• **Task goal**
Only the lines holding "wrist" are wanted; find them in the listing and return each one.

• **Available data**
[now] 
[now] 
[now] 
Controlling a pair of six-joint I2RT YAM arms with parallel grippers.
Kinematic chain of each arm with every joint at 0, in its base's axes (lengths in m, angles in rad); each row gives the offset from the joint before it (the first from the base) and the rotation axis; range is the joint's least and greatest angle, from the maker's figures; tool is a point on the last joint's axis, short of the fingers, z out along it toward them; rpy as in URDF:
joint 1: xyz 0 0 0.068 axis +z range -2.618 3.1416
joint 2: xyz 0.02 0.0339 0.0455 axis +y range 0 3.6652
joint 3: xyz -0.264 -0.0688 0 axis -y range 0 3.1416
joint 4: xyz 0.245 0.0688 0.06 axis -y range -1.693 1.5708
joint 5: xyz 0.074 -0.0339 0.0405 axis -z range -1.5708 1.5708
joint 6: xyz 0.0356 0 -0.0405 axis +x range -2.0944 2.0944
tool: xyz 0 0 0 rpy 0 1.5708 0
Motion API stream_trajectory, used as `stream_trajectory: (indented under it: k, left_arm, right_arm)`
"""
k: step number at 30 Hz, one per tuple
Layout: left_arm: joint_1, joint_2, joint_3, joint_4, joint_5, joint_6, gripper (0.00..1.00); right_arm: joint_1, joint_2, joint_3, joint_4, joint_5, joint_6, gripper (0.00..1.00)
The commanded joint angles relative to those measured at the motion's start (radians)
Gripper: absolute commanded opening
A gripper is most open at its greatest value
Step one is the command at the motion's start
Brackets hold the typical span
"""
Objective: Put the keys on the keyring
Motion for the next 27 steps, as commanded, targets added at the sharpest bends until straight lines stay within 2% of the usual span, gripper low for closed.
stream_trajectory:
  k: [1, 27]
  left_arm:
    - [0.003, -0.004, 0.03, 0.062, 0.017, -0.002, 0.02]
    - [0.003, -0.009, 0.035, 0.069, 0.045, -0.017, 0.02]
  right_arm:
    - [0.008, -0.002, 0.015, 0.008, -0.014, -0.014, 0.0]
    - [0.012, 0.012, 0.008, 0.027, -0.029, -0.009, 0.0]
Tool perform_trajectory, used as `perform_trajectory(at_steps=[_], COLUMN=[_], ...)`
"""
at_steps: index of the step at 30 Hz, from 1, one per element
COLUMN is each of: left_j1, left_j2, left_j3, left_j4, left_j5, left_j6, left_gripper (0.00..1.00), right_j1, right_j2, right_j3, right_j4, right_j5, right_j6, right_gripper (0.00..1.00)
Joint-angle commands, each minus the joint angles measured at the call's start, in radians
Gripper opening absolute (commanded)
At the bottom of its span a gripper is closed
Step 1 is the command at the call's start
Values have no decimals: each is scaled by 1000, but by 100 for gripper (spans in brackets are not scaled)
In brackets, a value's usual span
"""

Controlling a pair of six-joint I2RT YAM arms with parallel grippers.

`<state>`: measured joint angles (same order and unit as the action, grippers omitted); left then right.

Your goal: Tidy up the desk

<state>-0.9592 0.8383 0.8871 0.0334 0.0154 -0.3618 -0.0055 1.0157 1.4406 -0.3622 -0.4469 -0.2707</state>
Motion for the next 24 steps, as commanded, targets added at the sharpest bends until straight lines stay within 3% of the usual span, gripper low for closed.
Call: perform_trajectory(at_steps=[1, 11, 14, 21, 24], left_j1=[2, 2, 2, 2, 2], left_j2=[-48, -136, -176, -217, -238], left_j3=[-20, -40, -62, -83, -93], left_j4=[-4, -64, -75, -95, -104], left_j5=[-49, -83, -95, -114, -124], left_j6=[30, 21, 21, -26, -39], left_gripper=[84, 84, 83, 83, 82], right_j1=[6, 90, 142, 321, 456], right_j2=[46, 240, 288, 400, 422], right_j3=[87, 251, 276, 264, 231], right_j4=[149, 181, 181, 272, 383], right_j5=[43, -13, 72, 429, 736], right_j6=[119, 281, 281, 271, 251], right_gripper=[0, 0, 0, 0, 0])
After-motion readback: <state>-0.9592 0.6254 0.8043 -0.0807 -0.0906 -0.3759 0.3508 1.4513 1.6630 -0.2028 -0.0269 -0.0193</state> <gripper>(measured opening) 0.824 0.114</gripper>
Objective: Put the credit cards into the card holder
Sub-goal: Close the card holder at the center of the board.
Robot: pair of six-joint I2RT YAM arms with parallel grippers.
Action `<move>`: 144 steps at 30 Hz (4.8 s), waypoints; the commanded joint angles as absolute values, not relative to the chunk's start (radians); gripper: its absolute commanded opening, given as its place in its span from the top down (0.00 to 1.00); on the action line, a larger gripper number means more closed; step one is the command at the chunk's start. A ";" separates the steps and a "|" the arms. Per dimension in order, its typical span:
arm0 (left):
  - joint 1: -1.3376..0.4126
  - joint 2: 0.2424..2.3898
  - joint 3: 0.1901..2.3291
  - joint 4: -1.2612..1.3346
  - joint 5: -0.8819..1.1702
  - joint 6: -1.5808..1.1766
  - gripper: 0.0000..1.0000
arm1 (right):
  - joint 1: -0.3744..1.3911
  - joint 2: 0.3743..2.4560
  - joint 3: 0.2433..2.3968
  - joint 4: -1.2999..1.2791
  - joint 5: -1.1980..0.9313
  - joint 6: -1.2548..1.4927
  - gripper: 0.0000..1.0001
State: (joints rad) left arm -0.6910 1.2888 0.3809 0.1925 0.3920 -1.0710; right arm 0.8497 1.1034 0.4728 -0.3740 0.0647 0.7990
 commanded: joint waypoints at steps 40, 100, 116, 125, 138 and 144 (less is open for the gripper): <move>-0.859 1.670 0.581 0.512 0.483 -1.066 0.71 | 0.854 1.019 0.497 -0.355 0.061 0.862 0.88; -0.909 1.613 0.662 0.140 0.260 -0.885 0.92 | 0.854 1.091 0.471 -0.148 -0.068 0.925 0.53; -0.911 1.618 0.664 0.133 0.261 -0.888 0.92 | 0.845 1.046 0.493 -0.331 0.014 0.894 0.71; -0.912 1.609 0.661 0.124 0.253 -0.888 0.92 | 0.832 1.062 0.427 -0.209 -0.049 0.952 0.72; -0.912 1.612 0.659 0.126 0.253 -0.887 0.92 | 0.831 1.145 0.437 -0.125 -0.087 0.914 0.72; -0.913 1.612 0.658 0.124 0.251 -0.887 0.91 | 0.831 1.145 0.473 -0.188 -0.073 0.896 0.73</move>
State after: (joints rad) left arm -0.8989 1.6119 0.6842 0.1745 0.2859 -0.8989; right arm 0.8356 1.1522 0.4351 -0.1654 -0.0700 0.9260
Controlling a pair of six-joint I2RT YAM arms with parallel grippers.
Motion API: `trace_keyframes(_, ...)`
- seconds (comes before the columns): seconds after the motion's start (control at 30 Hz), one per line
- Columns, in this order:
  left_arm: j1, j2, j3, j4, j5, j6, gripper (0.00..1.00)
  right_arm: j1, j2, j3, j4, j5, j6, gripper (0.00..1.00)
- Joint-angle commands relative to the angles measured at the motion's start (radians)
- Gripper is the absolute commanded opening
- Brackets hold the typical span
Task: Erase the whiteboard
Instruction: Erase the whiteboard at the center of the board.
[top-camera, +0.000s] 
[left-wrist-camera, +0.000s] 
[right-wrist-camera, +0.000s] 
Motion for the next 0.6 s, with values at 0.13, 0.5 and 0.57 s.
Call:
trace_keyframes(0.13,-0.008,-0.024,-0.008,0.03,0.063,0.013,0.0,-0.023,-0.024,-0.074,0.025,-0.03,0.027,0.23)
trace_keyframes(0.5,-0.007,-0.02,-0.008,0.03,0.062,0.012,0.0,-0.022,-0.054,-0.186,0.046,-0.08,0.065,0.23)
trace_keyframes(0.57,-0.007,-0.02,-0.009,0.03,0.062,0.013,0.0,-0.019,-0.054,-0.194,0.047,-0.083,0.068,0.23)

• **Output of the exercise**
[left-wrist-camera, +0.000s] 
[right-wrist-camera, +0.000s] 

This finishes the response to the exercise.